So now we need to know when $f(x) < 2$ and when $f(x) \ge 2$.

$$f(x) = \begin{cases} 2x + 1, & x \le 0 \\ x^2, & x > 0 \end{cases} $$

Let's look at one piece of $f$ at a time. On the first piece, $2x + 1 \ge 2$ means $x \ge 1/2$. But this is impossible because $x \le 0$ on the first piece. Also on the first piece, $2x + 1 < 2$ means $x < 1/2$. Well, on the first piece we have $x \le 0 < 1/2$, therefore $f(x) < 2$ on the entire first piece, i.e., $f(x) < 2$ if $x \le 0$.
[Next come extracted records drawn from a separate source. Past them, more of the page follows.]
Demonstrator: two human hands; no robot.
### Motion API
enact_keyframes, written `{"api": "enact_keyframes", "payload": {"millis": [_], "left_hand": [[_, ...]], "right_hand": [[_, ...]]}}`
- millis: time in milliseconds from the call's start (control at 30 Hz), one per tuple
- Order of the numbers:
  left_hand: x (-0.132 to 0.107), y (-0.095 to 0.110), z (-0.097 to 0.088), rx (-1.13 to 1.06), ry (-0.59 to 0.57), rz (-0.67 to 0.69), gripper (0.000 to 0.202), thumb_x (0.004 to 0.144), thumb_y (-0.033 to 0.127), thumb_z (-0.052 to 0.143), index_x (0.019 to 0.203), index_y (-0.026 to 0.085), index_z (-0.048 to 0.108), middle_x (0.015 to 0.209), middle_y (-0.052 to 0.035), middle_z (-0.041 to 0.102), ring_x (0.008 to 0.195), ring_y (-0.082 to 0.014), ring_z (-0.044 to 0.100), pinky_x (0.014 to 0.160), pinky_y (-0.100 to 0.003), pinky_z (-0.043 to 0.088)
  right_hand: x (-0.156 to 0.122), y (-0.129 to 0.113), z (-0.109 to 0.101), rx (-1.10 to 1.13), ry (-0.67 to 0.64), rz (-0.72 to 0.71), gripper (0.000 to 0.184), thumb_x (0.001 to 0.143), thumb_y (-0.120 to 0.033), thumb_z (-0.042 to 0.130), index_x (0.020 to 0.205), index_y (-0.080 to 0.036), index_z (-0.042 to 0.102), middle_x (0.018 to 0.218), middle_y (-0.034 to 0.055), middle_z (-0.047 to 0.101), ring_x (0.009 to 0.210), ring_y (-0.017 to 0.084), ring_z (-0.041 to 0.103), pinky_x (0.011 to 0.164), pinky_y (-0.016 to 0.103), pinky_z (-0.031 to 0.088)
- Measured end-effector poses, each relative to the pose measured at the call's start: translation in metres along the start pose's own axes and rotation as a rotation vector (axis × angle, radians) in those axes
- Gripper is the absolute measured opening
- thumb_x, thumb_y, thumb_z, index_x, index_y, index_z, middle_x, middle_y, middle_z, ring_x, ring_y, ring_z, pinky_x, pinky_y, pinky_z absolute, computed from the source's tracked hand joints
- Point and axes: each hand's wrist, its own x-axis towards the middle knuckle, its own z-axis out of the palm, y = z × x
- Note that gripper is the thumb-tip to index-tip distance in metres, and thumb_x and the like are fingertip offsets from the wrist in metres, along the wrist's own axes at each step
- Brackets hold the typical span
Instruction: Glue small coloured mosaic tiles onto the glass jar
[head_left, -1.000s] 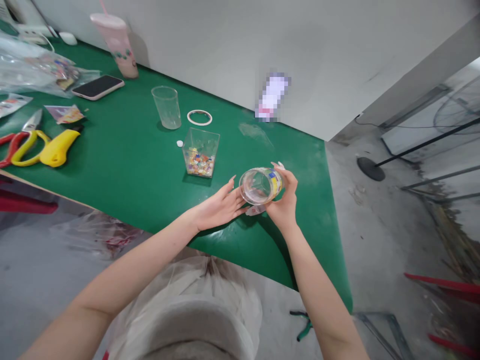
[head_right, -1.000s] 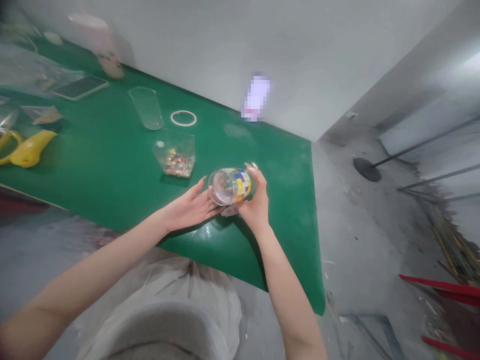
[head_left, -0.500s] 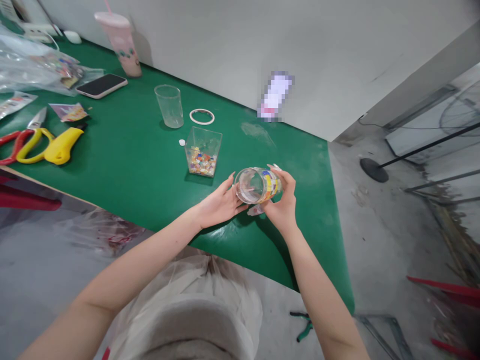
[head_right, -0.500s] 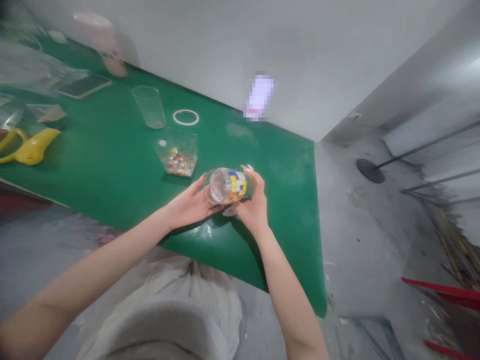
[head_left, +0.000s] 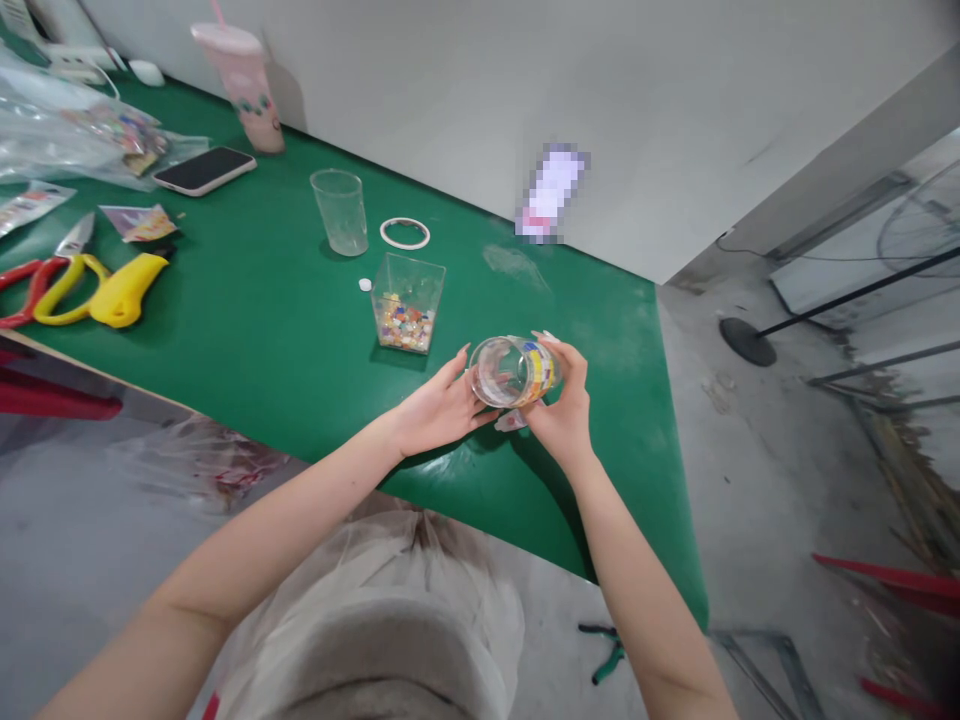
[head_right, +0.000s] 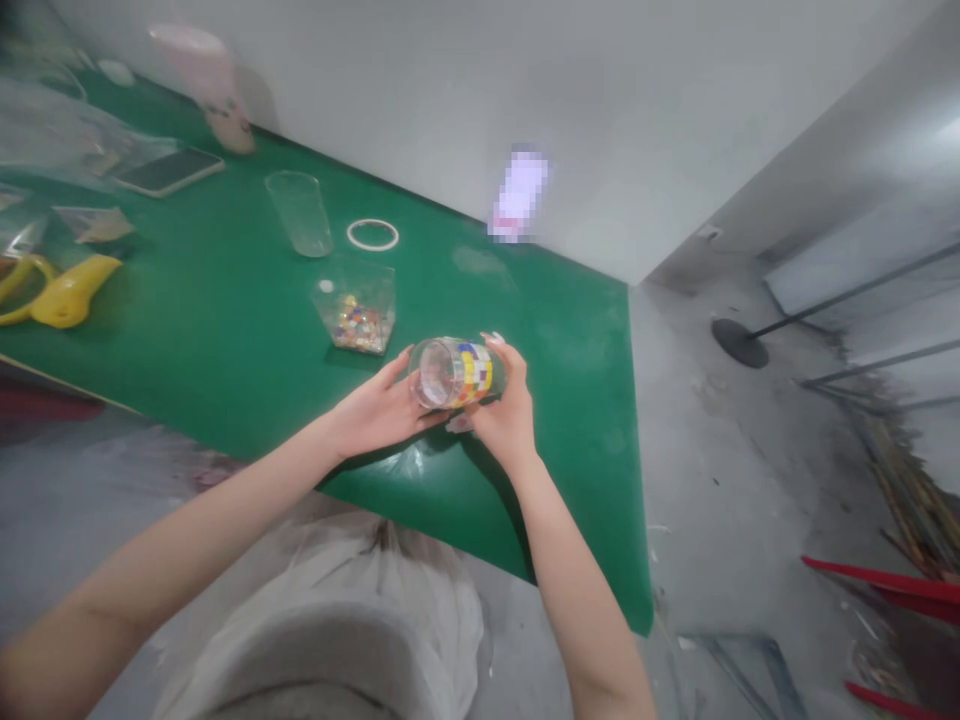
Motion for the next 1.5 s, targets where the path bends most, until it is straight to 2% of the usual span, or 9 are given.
{"api": "enact_keyframes", "payload": {"millis": [300, 633, 733, 833, 900, 1000, 1100, 1267, 1500], "left_hand": [[-0.001, 0.001, 0.003, 0.005, 0.034, -0.009, 0.055, 0.098, 0.053, 0.022, 0.133, 0.022, 0.050, 0.125, -0.0018, 0.064, 0.126, -0.0179, 0.048, 0.112, -0.036, 0.023], [0.000, 0.002, 0.003, 0.012, 0.040, -0.021, 0.059, 0.097, 0.057, 0.020, 0.139, 0.023, 0.045, 0.129, -0.0024, 0.061, 0.130, -0.0197, 0.045, 0.112, -0.036, 0.022], [-0.001, 0.003, 0.005, 0.057, 0.045, 0.012, 0.060, 0.096, 0.058, 0.017, 0.144, 0.027, 0.036, 0.140, -0.0003, 0.052, 0.136, -0.0186, 0.037, 0.113, -0.036, 0.021], [-0.004, 0.007, 0.005, 0.129, 0.117, 0.087, 0.060, 0.096, 0.060, 0.016, 0.149, 0.034, 0.021, 0.154, 0.0031, 0.034, 0.143, -0.0150, 0.024, 0.115, -0.035, 0.016], [-0.005, 0.008, 0.004, 0.173, 0.155, 0.120, 0.062, 0.096, 0.060, 0.014, 0.151, 0.032, 0.014, 0.158, 0.0035, 0.021, 0.145, -0.0125, 0.015, 0.116, -0.033, 0.013], [-0.007, 0.008, 0.003, 0.212, 0.109, 0.070, 0.070, 0.094, 0.063, 0.010, 0.151, 0.022, 0.019, 0.160, 0.0020, 0.015, 0.147, -0.0129, 0.007, 0.117, -0.032, 0.011], [-0.007, 0.006, 0.004, 0.203, 0.058, 0.002, 0.077, 0.092, 0.066, 0.008, 0.146, 0.017, 0.033, 0.158, -0.0012, 0.024, 0.146, -0.0170, 0.013, 0.117, -0.033, 0.015], [-0.007, 0.007, 0.006, 0.165, 0.049, -0.029, 0.077, 0.091, 0.068, 0.011, 0.129, 0.017, 0.055, 0.144, -0.0043, 0.048, 0.141, -0.0197, 0.029, 0.114, -0.035, 0.024], [-0.008, 0.007, 0.007, 0.128, 0.068, -0.054, 0.075, 0.090, 0.070, 0.013, 0.119, 0.020, 0.061, 0.132, -0.0033, 0.059, 0.133, -0.0169, 0.042, 0.110, -0.031, 0.030]], "right_hand": [[0.000, 0.001, 0.000, -0.008, -0.017, 0.013, 0.067, 0.066, -0.009, 0.067, 0.127, -0.027, 0.042, 0.134, 0.0098, 0.054, 0.126, 0.025, 0.052, 0.105, 0.051, 0.042], [-0.001, 0.001, 0.000, -0.007, -0.002, -0.003, 0.067, 0.067, -0.010, 0.067, 0.126, -0.028, 0.042, 0.132, 0.0090, 0.054, 0.126, 0.025, 0.051, 0.105, 0.051, 0.041], [-0.001, 0.004, 0.001, 0.007, 0.009, 0.004, 0.068, 0.066, -0.011, 0.069, 0.126, -0.028, 0.041, 0.133, 0.0092, 0.054, 0.126, 0.025, 0.052, 0.105, 0.051, 0.042], [0.000, 0.011, 0.000, 0.013, 0.031, 0.093, 0.073, 0.064, -0.016, 0.074, 0.127, -0.028, 0.039, 0.130, 0.0090, 0.056, 0.121, 0.026, 0.055, 0.102, 0.050, 0.044], [0.000, 0.015, -0.002, 0.009, 0.062, 0.126, 0.075, 0.063, -0.020, 0.077, 0.127, -0.028, 0.039, 0.129, 0.0085, 0.056, 0.120, 0.026, 0.056, 0.102, 0.049, 0.044], [0.002, 0.015, -0.006, 0.001, 0.102, 0.069, 0.073, 0.065, -0.021, 0.076, 0.128, -0.029, 0.040, 0.133, 0.0074, 0.053, 0.124, 0.026, 0.052, 0.105, 0.049, 0.041], [0.002, 0.010, -0.007, -0.009, 0.095, -0.004, 0.070, 0.068, -0.018, 0.071, 0.129, -0.031, 0.040, 0.135, 0.0063, 0.051, 0.128, 0.026, 0.049, 0.108, 0.050, 0.038], [0.001, 0.007, -0.004, -0.015, 0.060, -0.040, 0.066, 0.071, -0.015, 0.065, 0.130, -0.031, 0.040, 0.134, 0.0066, 0.052, 0.129, 0.026, 0.048, 0.108, 0.052, 0.038], [0.001, 0.007, -0.006, -0.088, 0.043, -0.103, 0.065, 0.072, -0.011, 0.062, 0.131, -0.029, 0.040, 0.136, 0.0072, 0.051, 0.133, 0.026, 0.044, 0.110, 0.052, 0.036]]}}
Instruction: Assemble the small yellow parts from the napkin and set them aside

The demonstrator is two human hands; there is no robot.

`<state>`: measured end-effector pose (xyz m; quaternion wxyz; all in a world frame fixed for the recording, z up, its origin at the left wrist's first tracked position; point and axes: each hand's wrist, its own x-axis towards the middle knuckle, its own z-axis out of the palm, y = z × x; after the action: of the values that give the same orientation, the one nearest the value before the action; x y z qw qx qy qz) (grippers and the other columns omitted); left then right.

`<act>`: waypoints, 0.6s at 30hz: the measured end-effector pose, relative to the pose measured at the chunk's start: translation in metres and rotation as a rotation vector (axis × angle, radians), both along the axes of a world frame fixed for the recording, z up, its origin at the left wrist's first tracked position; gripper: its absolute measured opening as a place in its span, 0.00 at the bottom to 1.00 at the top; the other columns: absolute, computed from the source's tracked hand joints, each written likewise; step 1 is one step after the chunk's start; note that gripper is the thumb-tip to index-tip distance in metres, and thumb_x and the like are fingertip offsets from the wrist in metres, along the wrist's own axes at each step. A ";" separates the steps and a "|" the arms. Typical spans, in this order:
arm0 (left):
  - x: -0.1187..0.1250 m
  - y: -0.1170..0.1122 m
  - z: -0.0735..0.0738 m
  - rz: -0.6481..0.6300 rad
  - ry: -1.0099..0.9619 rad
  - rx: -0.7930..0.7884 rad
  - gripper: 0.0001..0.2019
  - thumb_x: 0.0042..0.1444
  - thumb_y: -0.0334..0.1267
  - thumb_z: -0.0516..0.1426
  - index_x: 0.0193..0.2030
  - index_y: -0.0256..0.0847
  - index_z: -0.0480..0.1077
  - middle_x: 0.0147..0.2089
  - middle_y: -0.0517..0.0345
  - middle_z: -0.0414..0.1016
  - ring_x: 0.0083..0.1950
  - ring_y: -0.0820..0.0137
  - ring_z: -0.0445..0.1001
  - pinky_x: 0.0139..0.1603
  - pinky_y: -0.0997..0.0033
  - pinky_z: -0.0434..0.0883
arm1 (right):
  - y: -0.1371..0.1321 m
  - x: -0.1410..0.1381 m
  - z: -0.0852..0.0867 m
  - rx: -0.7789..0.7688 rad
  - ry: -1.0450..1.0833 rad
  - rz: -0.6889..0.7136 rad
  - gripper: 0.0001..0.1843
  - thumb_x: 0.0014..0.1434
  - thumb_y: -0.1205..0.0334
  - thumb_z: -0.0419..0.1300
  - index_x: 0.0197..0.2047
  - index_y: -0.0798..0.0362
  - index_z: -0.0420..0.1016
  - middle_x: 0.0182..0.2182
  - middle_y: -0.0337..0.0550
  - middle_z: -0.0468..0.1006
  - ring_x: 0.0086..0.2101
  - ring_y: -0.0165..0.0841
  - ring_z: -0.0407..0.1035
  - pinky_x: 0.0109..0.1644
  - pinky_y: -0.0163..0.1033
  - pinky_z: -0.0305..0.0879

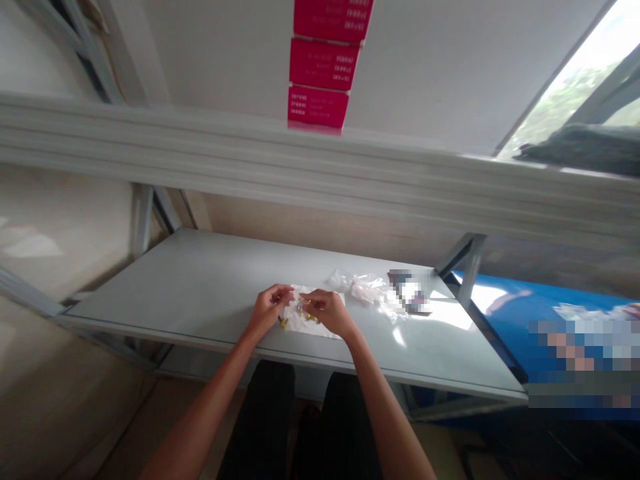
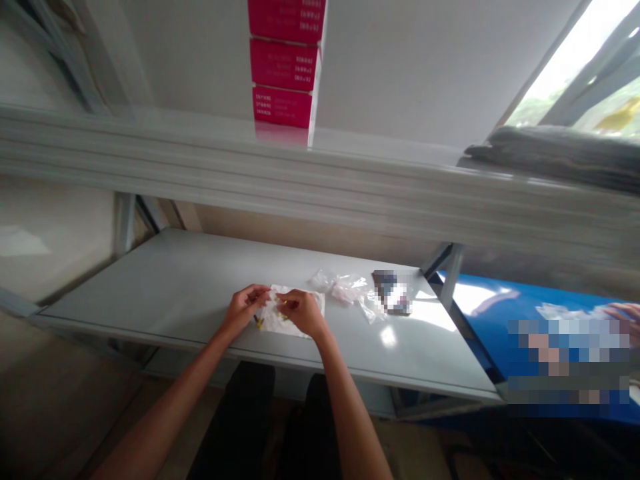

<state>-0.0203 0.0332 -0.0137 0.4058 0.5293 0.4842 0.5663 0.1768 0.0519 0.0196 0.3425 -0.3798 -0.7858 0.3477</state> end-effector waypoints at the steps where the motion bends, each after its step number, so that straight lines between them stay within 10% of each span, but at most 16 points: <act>1: 0.000 0.000 0.001 0.001 0.002 0.000 0.19 0.53 0.51 0.64 0.43 0.38 0.79 0.40 0.50 0.81 0.39 0.66 0.77 0.38 0.70 0.74 | 0.000 0.000 0.000 -0.007 0.004 0.019 0.12 0.60 0.59 0.64 0.46 0.49 0.84 0.36 0.43 0.83 0.29 0.31 0.72 0.30 0.33 0.68; 18: 0.000 -0.001 0.005 -0.009 0.041 0.012 0.14 0.51 0.48 0.65 0.31 0.38 0.75 0.31 0.57 0.76 0.34 0.68 0.72 0.37 0.72 0.69 | -0.006 -0.011 0.009 0.057 0.089 -0.202 0.06 0.58 0.60 0.63 0.36 0.52 0.79 0.30 0.42 0.81 0.28 0.31 0.73 0.32 0.33 0.67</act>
<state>-0.0205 0.0325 -0.0091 0.3949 0.5454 0.4867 0.5565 0.1663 0.0460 0.0290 0.4210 -0.4314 -0.7371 0.3056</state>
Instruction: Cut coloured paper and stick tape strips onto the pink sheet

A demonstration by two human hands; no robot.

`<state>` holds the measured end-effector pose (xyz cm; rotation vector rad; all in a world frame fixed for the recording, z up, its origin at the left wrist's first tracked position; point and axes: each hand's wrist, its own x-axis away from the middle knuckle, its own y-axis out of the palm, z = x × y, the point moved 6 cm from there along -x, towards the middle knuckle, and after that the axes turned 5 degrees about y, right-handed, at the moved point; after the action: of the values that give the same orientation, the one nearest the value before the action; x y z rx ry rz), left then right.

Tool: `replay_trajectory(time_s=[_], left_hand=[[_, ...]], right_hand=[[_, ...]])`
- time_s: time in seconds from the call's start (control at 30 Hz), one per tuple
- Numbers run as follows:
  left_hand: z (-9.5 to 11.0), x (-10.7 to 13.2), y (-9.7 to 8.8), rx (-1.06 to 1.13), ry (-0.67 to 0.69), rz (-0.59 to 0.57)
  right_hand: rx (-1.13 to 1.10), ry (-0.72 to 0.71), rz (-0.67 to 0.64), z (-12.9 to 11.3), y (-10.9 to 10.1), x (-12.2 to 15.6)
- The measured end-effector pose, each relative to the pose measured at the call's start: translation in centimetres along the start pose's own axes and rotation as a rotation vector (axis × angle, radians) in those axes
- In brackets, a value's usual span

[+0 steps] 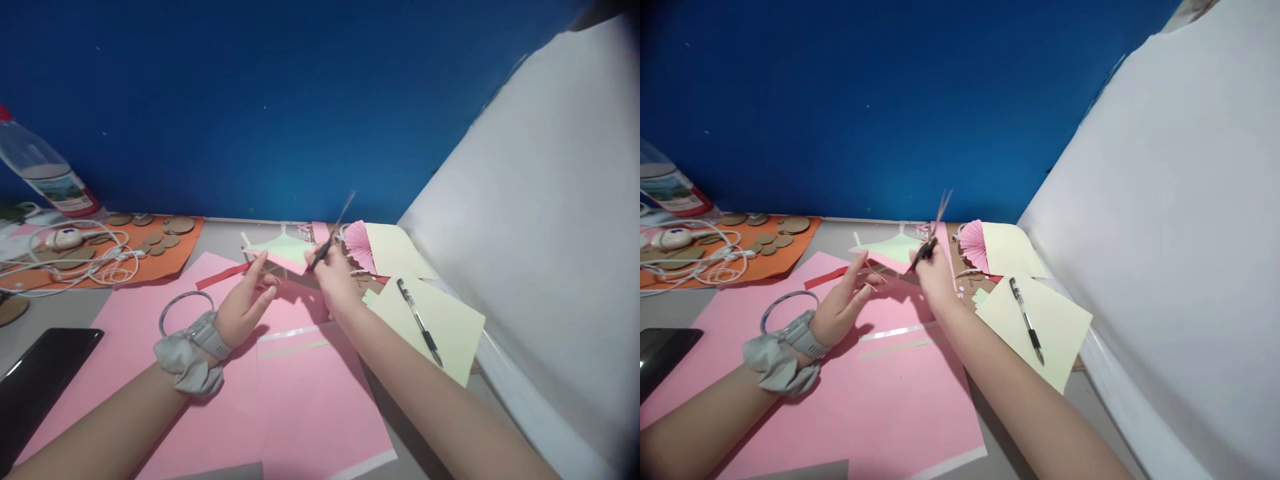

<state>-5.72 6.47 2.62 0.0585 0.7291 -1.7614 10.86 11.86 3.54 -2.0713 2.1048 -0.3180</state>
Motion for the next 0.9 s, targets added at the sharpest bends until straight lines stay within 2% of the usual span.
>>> replay_trajectory(time_s=[0.1,0.17,0.2,0.27,0.3,0.4,0.47,0.5,0.57,0.63,0.7,0.9], left_hand=[[-0.9,-0.3,-0.8,-0.146,-0.093,0.086],[-1.8,-0.4,-1.2,-0.192,-0.183,0.12],[-2.2,-0.4,-1.4,-0.208,-0.212,0.128],[-2.7,-0.4,-1.5,-0.251,-0.237,0.143],[-2.9,-0.4,-1.6,-0.275,-0.245,0.151],[-3.2,-0.1,-1.8,-0.382,-0.258,0.211],[-3.0,0.0,-2.1,-0.462,-0.235,0.274],[-2.8,0.0,-2.2,-0.495,-0.221,0.299],[-2.6,0.0,-2.3,-0.527,-0.202,0.318],[-2.6,0.0,-2.2,-0.524,-0.198,0.287],[-2.8,-0.1,-2.0,-0.511,-0.191,0.241],[-3.3,-0.1,-2.1,-0.508,-0.132,0.244]], right_hand=[[-0.072,0.056,-0.149,0.0,2.6,2.2],[-0.082,0.085,-0.226,0.0,2.6,3.7],[-0.075,0.098,-0.25,0.1,1.8,4.3],[0.021,0.108,-0.269,0.5,-1.3,5.2],[0.102,0.087,-0.213,0.6,-3.8,5.3],[0.559,0.037,0.058,1.4,-13.0,5.3],[0.886,0.133,0.268,2.4,-19.2,5.3],[0.974,0.179,0.297,3.0,-21.4,5.4],[0.986,0.215,0.284,4.3,-24.5,5.6],[0.985,0.246,0.295,5.4,-26.3,5.8],[0.979,0.271,0.314,6.3,-27.2,6.0],[0.93,0.319,0.327,7.0,-27.3,5.5]])
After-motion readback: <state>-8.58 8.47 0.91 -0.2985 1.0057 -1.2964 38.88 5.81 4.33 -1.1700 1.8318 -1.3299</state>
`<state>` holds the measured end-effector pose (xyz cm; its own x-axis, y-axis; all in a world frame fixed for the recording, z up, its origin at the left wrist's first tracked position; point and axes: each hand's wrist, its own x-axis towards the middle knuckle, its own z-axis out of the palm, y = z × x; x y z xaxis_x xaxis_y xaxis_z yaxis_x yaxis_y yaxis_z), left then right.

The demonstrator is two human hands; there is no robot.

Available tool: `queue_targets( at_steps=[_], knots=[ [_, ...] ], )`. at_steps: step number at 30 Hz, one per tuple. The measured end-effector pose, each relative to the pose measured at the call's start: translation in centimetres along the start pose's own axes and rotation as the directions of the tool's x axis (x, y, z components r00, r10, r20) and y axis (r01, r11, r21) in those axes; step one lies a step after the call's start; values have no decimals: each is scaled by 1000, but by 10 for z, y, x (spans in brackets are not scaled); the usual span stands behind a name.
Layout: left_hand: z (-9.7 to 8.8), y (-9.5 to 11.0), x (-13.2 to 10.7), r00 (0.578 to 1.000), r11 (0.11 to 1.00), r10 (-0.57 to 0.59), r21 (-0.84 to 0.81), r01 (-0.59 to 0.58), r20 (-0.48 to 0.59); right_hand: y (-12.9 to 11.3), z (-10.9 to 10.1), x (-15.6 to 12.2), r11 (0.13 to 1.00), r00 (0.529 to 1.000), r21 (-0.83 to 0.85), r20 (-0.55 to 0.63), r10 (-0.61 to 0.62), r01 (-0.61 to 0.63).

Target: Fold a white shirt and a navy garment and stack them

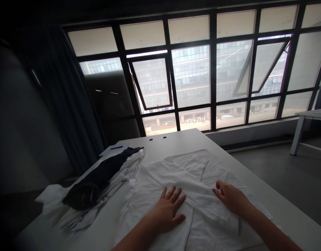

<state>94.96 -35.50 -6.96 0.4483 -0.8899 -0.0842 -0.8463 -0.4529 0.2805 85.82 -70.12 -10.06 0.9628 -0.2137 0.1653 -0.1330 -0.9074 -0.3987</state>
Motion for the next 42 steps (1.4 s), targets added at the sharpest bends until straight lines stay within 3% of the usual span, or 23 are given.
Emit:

On the second piece, $x^2 \ge 2$ means $x \ge \sqrt{2}$ or $x \le -\sqrt{2}$. On the second piece we always have $x > 0$, therefore we have $x^2 \ge 2$ when $x \ge \sqrt{2}$. Also on the second piece, $x^2 < 2$ means $-\sqrt{2} < x < \sqrt{2}$. And since on the second piece we always have $x > 0$, then we must have $0 < x < \sqrt{2}$ in order to have $x^2 < 2$.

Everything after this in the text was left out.